▼

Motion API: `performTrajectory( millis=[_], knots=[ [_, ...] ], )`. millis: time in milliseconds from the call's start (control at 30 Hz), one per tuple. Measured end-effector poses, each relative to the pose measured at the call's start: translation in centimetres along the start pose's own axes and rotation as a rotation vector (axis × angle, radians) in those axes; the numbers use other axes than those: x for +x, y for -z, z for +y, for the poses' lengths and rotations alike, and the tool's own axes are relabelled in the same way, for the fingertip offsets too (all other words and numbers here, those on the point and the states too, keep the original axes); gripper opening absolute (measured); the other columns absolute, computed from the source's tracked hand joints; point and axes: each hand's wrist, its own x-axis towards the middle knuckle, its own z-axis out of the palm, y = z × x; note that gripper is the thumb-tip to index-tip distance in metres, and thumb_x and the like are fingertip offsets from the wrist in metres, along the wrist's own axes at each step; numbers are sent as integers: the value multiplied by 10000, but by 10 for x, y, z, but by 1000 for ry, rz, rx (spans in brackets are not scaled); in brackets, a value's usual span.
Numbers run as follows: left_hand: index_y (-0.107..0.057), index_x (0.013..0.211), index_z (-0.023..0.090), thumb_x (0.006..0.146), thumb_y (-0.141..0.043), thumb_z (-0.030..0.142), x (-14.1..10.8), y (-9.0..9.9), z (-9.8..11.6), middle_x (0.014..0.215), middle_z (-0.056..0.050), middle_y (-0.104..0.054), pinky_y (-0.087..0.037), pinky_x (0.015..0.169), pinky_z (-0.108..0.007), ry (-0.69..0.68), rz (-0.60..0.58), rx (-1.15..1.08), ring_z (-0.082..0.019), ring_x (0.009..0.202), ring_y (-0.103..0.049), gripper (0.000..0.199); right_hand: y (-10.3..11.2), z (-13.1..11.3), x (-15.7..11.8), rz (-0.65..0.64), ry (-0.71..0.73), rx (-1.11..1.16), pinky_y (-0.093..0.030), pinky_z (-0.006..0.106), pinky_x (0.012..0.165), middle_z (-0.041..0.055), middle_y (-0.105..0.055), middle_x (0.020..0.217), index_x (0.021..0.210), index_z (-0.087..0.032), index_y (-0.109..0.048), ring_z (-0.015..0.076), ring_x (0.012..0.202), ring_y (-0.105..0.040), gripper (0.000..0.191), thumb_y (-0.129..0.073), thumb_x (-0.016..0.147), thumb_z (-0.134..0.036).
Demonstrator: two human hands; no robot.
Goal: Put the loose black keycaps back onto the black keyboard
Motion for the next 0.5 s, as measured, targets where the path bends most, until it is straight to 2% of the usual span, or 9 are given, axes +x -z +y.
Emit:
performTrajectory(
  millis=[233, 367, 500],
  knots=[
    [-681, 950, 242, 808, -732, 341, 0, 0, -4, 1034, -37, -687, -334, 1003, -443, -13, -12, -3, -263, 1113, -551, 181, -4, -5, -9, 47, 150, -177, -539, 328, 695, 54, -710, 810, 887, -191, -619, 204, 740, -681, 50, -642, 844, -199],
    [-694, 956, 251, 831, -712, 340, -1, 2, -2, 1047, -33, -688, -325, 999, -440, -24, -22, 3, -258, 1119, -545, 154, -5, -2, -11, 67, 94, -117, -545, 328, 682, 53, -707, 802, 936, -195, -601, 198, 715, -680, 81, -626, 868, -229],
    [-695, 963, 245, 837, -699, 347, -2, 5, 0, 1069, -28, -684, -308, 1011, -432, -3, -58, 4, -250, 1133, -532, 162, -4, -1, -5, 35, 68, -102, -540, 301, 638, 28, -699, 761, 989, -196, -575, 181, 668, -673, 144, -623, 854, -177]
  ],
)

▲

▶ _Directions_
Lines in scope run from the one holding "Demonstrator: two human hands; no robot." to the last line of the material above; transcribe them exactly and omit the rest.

▶ _Your response_
Demonstrator: two human hands; no robot.
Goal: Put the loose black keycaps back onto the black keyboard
Motion for the next 0.5 s, as measured, targets where the path bends most, until it is straight to 2% of the usual span, or 9 are given, axes +x -z +y.
Emit:
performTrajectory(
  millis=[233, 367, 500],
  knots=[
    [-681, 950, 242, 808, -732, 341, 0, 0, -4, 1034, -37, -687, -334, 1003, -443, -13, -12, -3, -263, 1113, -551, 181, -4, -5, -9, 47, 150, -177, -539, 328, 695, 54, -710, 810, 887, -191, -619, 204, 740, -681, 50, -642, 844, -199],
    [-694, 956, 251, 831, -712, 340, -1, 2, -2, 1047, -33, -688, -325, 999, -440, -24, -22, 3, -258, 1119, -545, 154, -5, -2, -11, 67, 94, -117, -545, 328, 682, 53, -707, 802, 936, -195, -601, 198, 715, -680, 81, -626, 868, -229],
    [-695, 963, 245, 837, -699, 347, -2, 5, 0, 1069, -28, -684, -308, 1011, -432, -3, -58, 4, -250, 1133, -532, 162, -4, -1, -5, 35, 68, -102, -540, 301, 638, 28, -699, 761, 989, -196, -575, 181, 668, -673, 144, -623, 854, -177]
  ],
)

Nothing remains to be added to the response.